El sonido de Minneapolis y el caos temprano
Minneapolis hacía calor a principios de los 80. Prince ya se estaba levantando. Hüsker Dü lo aplastó con gran intensidad. Los Reemplazos encajan en esa escena, pero no eran tan pulidos como sus pares. Su álbum debut, Sorry Ma, Forgot to Take Out the Trash (1981), sonaba a punk puro. Los críticos inmediatamente los compararon con Hüsker Dü. La comparación se mantuvo debido a su sonido. Pero los Reemplazos también tenían una actitud singularmente petulante.
Los shows en vivo eran impredecibles. A veces se sentían inspirados por la anarquía. Por lo general, eran un caos de borrachos. Los fanáticos nunca supieron lo que iban a obtener. Era parte del llamamiento.

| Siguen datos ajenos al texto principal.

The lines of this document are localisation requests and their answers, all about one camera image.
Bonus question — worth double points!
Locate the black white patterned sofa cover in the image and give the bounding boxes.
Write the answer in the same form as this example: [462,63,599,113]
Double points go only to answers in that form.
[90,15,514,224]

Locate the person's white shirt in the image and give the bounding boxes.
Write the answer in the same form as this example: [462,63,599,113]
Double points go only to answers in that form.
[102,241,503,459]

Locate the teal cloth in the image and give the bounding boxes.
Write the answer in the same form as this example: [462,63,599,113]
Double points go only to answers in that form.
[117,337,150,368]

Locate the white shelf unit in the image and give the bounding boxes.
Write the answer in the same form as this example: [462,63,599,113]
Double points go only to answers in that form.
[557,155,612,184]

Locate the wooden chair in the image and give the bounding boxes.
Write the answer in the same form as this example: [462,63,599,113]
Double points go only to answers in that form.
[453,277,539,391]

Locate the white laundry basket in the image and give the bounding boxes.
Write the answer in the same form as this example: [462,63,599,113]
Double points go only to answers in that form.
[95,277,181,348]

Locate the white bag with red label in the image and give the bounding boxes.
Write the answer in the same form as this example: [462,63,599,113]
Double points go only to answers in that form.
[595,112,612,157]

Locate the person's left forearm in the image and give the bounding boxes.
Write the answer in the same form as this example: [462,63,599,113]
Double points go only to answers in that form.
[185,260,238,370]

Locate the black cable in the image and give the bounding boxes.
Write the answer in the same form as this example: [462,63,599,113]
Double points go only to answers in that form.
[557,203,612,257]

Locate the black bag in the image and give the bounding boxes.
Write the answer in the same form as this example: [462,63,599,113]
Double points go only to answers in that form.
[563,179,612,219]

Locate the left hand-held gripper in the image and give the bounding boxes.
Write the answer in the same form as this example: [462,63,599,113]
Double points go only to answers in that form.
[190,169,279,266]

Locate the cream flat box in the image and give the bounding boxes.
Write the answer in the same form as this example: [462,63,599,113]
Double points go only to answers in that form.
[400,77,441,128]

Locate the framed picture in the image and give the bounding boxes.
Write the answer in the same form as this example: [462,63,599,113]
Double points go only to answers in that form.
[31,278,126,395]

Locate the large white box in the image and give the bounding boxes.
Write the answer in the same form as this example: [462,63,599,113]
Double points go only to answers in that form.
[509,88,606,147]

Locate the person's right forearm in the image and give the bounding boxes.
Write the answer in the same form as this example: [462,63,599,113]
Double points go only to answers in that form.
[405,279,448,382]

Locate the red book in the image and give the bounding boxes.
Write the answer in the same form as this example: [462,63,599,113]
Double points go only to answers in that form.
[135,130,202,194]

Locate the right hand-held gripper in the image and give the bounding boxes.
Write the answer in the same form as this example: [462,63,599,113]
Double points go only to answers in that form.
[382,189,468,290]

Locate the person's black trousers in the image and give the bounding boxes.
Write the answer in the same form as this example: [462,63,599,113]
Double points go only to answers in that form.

Encontrar su verdadero sonido
El cambio ocurrió en su tercer disco, Hootenanny (1983). Las influencias del country y el blues aparecieron. Este cambio preparó el escenario para tres álbumes eclécticos que definieron su legado.
- Déjalo ser (1984)
- Tim (1985)
- Encantado de conocerme (1987)
Estos discos fueron aclamados por la crítica. Mostraban a Paul Westerberg creciendo como músico pop. La composición se volvió más nítida. Las melodías se quedaron. Sin embargo, a pesar de los elogios de la crítica, el avance comercial nunca se produjo. La industria dominante simplemente no sabía qué hacer con ellos.
Luchas internas y rupturas
La inestabilidad de la banda era interna. Las personalidades chocaron. En 1986, Bob Stinson fue despedido. El abuso de drogas y alcohol lo había hecho poco confiable. Slim Dunlap se hizo cargo de las tareas de guitarra al año siguiente.
El último álbum de estudio, All Shook Down (1990), fue esencialmente un proyecto en solitario de Westerberg. El resto de la banda contribuyó, pero parecía el final. Los Reemplazos se disolvieron poco después.
De los miembros originales, Westerberg tuvo la carrera en solitario más exitosa. Siguió haciendo discos. Siguió de gira. La alineación original no duró.
La breve reunión
¿Volvió la magia? Una alineación con Westerberg y Tommy Stinson realizó conciertos de alto perfil entre 2013 y 2015. Los fanáticos esperaban un regreso permanente. No consiguieron ninguno. La banda se separó nuevamente.
La historia sigue inconclusa. La influencia es clara. El sonido todavía se escucha hoy en día en innumerables bandas alternativas. ¿Pero la banda en sí? Está hecho. Por ahora.